A Trading Post On The 117th Meridian West by Jane Copland

They had a wilting poster of Mary-Kate and Ashley Olsen on the wall, a dirty fish tank with blue LEDs, blue-green algae and no fish, and the lazy chin-strap stubble beards of men who’d been men for long enough to call themselves men and no longer. In the bathroom, the towels smelled like toast and I wiped my hands on my jeans.

Where you from?

Does it matter.

Where’s that at?

New Year’s Eve, 2002. Clusters of apartments in the style of the cheap roadside motel, almost all of them emptied for the winter break but for those of us with too far to go, or no one to go to.

Either, he said, you’re an exchange student or on a sports team. Head tilted like an expectant German Shepherd, fingers precarious on either side of the beer bottle’s neck as it swung gently on his drunken axis, he awaited confirmation. There was no other reason, the reasoning seemed to go, for someone like me to end up in a place like this, and I’d always remember how they sold themselves short for no other reason than when they went home, people did it to them, too.

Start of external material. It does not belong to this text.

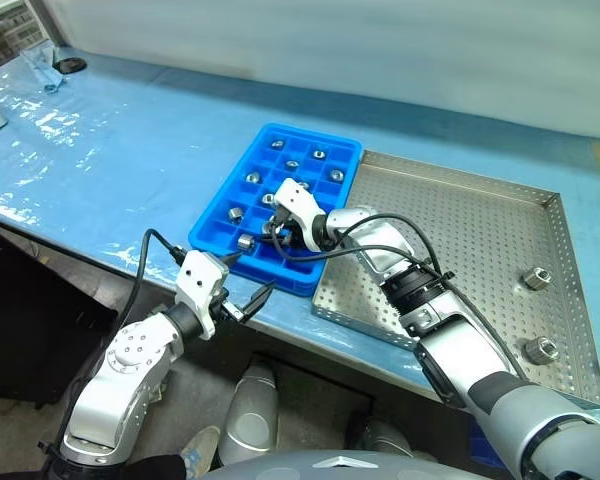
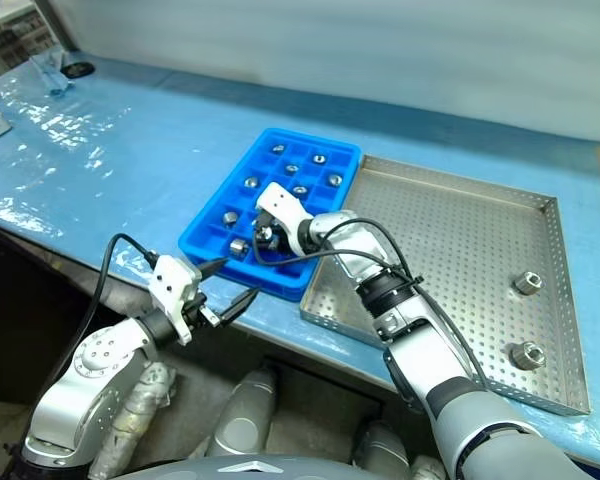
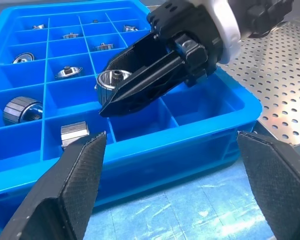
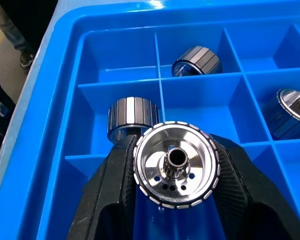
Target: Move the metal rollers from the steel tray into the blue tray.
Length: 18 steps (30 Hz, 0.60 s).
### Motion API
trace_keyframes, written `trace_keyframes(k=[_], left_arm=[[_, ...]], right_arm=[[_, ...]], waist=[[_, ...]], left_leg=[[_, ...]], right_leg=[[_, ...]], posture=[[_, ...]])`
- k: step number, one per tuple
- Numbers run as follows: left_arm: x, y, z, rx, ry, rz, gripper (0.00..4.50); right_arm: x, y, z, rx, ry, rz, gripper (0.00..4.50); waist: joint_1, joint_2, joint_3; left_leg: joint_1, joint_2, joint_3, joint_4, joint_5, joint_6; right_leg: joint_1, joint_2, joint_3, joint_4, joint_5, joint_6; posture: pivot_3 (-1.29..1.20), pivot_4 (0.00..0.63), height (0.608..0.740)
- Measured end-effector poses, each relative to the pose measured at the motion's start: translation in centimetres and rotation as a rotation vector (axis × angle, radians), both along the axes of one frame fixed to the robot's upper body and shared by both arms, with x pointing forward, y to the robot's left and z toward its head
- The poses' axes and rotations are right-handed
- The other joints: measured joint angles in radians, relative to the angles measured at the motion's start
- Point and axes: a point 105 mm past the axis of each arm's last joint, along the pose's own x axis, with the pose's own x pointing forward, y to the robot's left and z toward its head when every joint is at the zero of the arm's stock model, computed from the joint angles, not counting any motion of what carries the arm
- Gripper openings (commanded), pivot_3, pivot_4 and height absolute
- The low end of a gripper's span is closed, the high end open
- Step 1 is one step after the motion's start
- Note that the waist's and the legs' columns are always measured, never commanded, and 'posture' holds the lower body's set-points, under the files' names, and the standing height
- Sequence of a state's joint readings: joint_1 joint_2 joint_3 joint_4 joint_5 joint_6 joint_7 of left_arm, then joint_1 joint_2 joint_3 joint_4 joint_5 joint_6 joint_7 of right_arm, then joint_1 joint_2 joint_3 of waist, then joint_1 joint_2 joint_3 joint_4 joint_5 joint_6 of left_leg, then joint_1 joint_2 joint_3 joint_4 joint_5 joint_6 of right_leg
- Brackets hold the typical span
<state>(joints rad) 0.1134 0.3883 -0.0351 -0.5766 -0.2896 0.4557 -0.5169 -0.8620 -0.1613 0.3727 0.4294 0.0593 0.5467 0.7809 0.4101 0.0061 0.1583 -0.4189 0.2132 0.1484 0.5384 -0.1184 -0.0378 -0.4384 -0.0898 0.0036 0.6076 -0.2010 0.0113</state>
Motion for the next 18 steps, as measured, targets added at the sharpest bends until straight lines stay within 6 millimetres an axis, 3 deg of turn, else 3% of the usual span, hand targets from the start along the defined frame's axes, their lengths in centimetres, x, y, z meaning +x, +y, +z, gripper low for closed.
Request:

Baked into its wheatland hills with three feet of snow, the flags hanging limply from the porches of the houses behind university were whipped in the nighttime snowstorm. The South, disoriented and alone in a night terror, snow goggles adorned and irredeemably far from home, found its home here. The Midwest, wandering away towards the ocean until it stumbled into Washington and realised it had gone too far: this is where it ends. And me, halter-neck top tightly tied, hoop earrings, too much flare on the jeans, one semester completed, nearly nineteen. What do you think you know about this place?

Lose the accent, he said and I’d relay the story in years to come as an example of flyover state intolerance but nobody ends up summa cum laude in the mechanical engineering programme at the University of Idaho and is the type of redneck I pretended he was.

On the hulking nineties stereo, the space between grunge and the political rock opera that came two years later was filled by angry bleached-blond Detroit rap.

I’m just messing with you, he said.

They named the town after the capital of Russia. It smells like cow shit when you drive in from the west. You can be up to your eyes in pinot gris on the streets of London and every now and then, you’ll miss it with every bone in your body.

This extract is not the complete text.